◆ Problem description:
Repeat the records below in their entirety, exactly.

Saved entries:
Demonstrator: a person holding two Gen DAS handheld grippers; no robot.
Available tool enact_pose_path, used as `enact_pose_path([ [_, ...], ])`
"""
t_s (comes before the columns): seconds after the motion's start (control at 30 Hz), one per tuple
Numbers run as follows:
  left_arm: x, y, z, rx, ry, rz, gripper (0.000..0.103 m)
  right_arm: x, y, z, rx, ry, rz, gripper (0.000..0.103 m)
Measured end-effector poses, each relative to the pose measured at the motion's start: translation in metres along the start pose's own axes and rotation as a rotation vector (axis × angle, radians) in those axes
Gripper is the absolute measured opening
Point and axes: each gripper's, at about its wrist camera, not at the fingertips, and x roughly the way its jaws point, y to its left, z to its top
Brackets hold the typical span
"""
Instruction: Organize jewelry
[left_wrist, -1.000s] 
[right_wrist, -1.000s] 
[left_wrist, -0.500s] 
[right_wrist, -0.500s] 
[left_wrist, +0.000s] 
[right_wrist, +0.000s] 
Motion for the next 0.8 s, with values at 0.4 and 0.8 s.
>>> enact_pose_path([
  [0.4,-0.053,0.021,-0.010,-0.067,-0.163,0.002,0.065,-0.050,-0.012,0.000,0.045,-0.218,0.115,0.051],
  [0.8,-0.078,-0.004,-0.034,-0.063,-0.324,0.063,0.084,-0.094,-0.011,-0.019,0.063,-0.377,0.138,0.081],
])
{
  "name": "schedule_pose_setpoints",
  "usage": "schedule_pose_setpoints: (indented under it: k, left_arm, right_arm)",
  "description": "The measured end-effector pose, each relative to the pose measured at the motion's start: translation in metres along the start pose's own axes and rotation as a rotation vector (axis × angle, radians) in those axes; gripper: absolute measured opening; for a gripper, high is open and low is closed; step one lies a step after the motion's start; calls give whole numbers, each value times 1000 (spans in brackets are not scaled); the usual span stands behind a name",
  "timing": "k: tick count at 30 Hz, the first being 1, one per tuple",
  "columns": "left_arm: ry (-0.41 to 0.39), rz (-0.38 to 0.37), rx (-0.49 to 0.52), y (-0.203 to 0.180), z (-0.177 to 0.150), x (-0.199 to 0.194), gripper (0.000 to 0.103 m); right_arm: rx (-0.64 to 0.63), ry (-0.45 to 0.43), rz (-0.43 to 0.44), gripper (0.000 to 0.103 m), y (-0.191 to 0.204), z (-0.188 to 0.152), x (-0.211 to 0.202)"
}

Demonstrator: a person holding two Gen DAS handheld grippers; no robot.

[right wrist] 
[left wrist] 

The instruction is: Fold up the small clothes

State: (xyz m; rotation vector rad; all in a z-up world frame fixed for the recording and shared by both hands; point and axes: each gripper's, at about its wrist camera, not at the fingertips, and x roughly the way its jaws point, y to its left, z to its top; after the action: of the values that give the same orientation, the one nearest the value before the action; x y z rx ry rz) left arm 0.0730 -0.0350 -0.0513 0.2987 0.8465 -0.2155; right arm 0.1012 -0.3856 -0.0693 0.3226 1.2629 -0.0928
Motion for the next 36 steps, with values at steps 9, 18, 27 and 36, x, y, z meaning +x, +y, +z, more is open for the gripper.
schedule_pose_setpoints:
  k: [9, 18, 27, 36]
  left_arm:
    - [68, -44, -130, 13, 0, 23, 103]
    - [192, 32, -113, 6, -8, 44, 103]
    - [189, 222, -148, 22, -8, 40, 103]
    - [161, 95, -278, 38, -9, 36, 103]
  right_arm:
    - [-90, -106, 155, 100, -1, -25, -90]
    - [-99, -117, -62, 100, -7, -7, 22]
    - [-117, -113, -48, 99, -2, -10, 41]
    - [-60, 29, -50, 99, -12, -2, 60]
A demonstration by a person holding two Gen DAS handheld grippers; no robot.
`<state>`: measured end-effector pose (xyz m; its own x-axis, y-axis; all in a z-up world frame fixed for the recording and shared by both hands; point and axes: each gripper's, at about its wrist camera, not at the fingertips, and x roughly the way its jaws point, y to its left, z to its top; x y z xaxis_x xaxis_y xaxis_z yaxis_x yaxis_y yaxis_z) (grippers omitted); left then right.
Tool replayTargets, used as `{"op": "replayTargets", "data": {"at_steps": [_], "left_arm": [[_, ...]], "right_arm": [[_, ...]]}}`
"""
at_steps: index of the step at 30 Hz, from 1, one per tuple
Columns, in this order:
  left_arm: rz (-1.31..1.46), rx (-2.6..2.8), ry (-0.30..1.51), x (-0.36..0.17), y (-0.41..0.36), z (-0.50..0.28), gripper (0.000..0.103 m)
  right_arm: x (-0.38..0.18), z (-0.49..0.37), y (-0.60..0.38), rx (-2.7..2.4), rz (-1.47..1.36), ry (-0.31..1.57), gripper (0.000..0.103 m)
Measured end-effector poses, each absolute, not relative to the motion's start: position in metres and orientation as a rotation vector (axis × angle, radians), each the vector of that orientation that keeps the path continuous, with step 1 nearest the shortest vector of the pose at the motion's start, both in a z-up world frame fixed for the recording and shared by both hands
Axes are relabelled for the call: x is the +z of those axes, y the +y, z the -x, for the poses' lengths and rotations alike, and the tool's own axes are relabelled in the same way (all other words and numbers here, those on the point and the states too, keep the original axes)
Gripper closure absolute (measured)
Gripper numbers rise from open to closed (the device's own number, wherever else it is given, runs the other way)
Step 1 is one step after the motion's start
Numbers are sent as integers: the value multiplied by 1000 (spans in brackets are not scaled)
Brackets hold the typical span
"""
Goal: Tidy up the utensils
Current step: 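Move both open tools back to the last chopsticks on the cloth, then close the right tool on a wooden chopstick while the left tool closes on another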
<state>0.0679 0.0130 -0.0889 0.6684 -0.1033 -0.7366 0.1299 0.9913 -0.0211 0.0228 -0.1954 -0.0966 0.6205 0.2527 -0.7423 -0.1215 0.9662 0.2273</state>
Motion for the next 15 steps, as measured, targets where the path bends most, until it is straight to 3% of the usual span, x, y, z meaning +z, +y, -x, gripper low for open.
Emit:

◆ Answer to the exercise:
Demonstrator: a person holding two Gen DAS handheld grippers; no robot.
Available tool enact_pose_path, used as `enact_pose_path([ [_, ...], ])`
"""
t_s (comes before the columns): seconds after the motion's start (control at 30 Hz), one per tuple
Numbers run as follows:
  left_arm: x, y, z, rx, ry, rz, gripper (0.000..0.103 m)
  right_arm: x, y, z, rx, ry, rz, gripper (0.000..0.103 m)
Measured end-effector poses, each relative to the pose measured at the motion's start: translation in metres along the start pose's own axes and rotation as a rotation vector (axis × angle, radians) in those axes
Gripper is the absolute measured opening
Point and axes: each gripper's, at about its wrist camera, not at the fingertips, and x roughly the way its jaws point, y to its left, z to its top
Brackets hold the typical span
"""
Instruction: Organize jewelry
[left_wrist, -1.000s] 
[right_wrist, -1.000s] 
[left_wrist, -0.500s] 
[right_wrist, -0.500s] 
[left_wrist, +0.000s] 
[right_wrist, +0.000s] 
Motion for the next 0.8 s, with values at 0.4 and 0.8 s.
>>> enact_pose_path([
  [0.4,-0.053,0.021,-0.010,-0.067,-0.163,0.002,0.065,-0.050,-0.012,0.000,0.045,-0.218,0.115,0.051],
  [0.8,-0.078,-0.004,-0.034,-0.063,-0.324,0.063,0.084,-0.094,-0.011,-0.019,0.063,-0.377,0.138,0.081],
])
{
  "name": "schedule_pose_setpoints",
  "usage": "schedule_pose_setpoints: (indented under it: k, left_arm, right_arm)",
  "description": "The measured end-effector pose, each relative to the pose measured at the motion's start: translation in metres along the start pose's own axes and rotation as a rotation vector (axis × angle, radians) in those axes; gripper: absolute measured opening; for a gripper, high is open and low is closed; step one lies a step after the motion's start; calls give whole numbers, each value times 1000 (spans in brackets are not scaled); the usual span stands behind a name",
  "timing": "k: tick count at 30 Hz, the first being 1, one per tuple",
  "columns": "left_arm: ry (-0.41 to 0.39), rz (-0.38 to 0.37), rx (-0.49 to 0.52), y (-0.203 to 0.180), z (-0.177 to 0.150), x (-0.199 to 0.194), gripper (0.000 to 0.103 m); right_arm: rx (-0.64 to 0.63), ry (-0.45 to 0.43), rz (-0.43 to 0.44), gripper (0.000 to 0.103 m), y (-0.191 to 0.204), z (-0.188 to 0.152), x (-0.211 to 0.202)"
}

Demonstrator: a person holding two Gen DAS handheld grippers; no robot.

[right wrist] 
[left wrist] 

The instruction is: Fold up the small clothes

State: (xyz m; rotation vector rad; all in a z-up world frame fixed for the recording and shared by both hands; point and axes: each gripper's, at about its wrist camera, not at the fingertips, and x roughly the way its jaws point, y to its left, z to its top; after the action: of the values that give the same orientation, the one nearest the value before the action; x y z rx ry rz) left arm 0.0730 -0.0350 -0.0513 0.2987 0.8465 -0.2155; right arm 0.1012 -0.3856 -0.0693 0.3226 1.2629 -0.0928
Motion for the next 36 steps, with values at steps 9, 18, 27 and 36, x, y, z meaning +x, +y, +z, more is open for the gripper.
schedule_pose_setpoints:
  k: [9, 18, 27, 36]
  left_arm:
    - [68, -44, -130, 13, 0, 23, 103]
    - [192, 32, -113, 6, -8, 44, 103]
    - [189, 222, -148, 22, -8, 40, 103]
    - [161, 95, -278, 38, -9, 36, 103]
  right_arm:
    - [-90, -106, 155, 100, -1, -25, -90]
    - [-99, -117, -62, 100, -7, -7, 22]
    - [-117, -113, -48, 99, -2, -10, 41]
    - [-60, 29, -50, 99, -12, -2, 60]
A demonstration by a person holding two Gen DAS handheld grippers; no robot.
`<state>`: measured end-effector pose (xyz m; its own x-axis, y-axis; all in a z-up world frame fixed for the recording and shared by both hands; point and axes: each gripper's, at about its wrist camera, not at the fingertips, and x roughly the way its jaws point, y to its left, z to its top; x y z xaxis_x xaxis_y xaxis_z yaxis_x yaxis_y yaxis_z) (grippers omitted); left then right.
Tool replayTargets, used as `{"op": "replayTargets", "data": {"at_steps": [_], "left_arm": [[_, ...]], "right_arm": [[_, ...]]}}`
"""
at_steps: index of the step at 30 Hz, from 1, one per tuple
Columns, in this order:
  left_arm: rz (-1.31..1.46), rx (-2.6..2.8), ry (-0.30..1.51), x (-0.36..0.17), y (-0.41..0.36), z (-0.50..0.28), gripper (0.000..0.103 m)
  right_arm: x (-0.38..0.18), z (-0.49..0.37), y (-0.60..0.38), rx (-2.7..2.4), rz (-1.47..1.36), ry (-0.31..1.57), gripper (0.000..0.103 m)
Measured end-effector poses, each absolute, not relative to the motion's start: position in metres and orientation as a rotation vector (axis × angle, radians), each the vector of that orientation that keeps the path continuous, with step 1 nearest the shortest vector of the pose at the motion's start, both in a z-up world frame fixed for the recording and shared by both hands
Axes are relabelled for the call: x is the +z of those axes, y the +y, z the -x, for the poses' lengths and rotations alike, and the tool's own axes are relabelled in the same way (all other words and numbers here, those on the point and the states too, keep the original axes)
Gripper closure absolute (measured)
Gripper numbers rise from open to closed (the device's own number, wherever else it is given, runs the other way)
Step 1 is one step after the motion's start
Numbers are sent as integers: the value multiplied by 1000 (spans in brackets are not scaled)
Brackets hold the typical span
"""
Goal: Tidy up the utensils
Current step: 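Move both open tools back to the last chopsticks on the cloth, then close the right tool on a wooden chopstick while the left tool closes on another
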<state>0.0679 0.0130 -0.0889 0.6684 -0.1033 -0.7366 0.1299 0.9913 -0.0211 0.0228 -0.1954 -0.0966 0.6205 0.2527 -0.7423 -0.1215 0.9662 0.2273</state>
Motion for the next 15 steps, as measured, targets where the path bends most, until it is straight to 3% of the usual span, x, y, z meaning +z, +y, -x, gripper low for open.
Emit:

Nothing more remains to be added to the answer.